To quantitatively investigate the volume distribution of ice slurry and the distribution of wall shear forces during the ice slurry pigging process， and explore the optimal process parameters， this study integrated the kinetic theory of granular flows （KTGF）， adopted the Euler-Euler method and the shear stress transport （SST） model to establish a computational fluid dynamics （CFD） model. The flow characteristics of the established model were verified using experimental data from relevant literature. After simulating 125 sets of different parameters for the ice slurry pigging process under common working conditions， the evaluation indicators were optimized， and the optimal flushing process parameters were determined.

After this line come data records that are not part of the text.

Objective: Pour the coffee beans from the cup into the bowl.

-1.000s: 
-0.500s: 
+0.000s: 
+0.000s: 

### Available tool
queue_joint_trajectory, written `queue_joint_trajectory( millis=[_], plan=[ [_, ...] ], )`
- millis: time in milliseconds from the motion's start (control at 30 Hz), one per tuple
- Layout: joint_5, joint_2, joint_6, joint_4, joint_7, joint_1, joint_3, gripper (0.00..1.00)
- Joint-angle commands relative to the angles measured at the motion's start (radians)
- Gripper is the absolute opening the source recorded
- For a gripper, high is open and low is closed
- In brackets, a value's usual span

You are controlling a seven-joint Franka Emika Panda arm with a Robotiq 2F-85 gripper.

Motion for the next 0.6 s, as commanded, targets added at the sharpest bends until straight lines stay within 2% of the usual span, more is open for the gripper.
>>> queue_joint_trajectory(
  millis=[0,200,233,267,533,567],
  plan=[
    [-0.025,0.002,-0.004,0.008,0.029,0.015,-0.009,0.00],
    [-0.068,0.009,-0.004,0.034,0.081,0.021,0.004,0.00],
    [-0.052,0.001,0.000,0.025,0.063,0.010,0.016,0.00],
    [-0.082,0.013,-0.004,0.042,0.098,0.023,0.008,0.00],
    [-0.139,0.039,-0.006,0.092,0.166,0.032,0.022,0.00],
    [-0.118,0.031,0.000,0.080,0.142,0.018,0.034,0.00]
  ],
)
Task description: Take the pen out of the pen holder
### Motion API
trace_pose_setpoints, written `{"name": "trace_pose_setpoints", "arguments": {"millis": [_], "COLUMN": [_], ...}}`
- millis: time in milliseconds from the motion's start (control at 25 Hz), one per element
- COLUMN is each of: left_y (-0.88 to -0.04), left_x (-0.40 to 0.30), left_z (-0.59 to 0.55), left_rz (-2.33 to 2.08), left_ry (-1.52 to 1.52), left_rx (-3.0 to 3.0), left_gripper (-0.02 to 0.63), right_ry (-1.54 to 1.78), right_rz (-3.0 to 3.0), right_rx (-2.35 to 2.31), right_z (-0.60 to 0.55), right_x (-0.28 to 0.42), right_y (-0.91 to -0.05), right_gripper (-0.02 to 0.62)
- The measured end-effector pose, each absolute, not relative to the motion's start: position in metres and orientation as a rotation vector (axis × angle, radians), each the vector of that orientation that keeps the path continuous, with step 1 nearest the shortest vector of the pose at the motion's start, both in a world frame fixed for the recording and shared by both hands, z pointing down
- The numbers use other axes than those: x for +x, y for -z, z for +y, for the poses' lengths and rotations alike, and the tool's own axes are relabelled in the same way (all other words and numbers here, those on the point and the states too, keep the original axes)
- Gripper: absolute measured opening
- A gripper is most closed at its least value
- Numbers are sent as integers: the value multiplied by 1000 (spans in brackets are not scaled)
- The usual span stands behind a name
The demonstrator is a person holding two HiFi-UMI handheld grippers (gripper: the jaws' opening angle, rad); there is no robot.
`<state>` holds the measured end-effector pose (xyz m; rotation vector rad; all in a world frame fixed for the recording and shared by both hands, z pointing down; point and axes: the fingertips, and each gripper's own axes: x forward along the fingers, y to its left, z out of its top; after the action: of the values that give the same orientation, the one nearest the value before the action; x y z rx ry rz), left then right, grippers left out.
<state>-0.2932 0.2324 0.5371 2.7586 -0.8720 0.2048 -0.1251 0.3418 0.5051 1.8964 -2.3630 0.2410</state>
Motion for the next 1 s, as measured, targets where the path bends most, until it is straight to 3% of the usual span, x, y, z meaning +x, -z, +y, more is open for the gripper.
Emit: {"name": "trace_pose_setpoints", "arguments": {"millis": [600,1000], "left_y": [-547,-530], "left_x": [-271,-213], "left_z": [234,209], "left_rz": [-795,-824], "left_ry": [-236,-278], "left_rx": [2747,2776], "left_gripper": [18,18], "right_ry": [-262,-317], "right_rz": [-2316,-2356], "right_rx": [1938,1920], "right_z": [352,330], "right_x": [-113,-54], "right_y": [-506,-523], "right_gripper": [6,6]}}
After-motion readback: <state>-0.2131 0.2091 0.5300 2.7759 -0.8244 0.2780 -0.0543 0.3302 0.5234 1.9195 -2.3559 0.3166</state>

The results indicate that ice slurry with a high initial concentration can effectively clean both the upper and lower parts of the pipe wall， with the effective shear stress ratio of 60% concentration ice slurry reaching 77.39%. Ice slurry with larger particles exhibits significant upward movement behavior， and the non-uniformity of solid particle distribution increases with the increase in particle diameter. Flow velocity is the most critical factor affecting the shear stress exerted by ice slurry on the pipe wall； the cumulative shear stress increases and becomes more uniform with the increase in flow velocity， and the effective shear stress ratio at a flow velocity of 1.0 m/s is 83.16%. When the initial concentration of ice slurry is 50%， the particle size is 0.5 mm， and the flushing speed is 1.0 m/s， the average cumulative shear stress is 11.59 Pa·s， achieving the optimal flushing effect. This study can provide theoretical guidance for the operation of ice slurry pigging in water supply pipelines.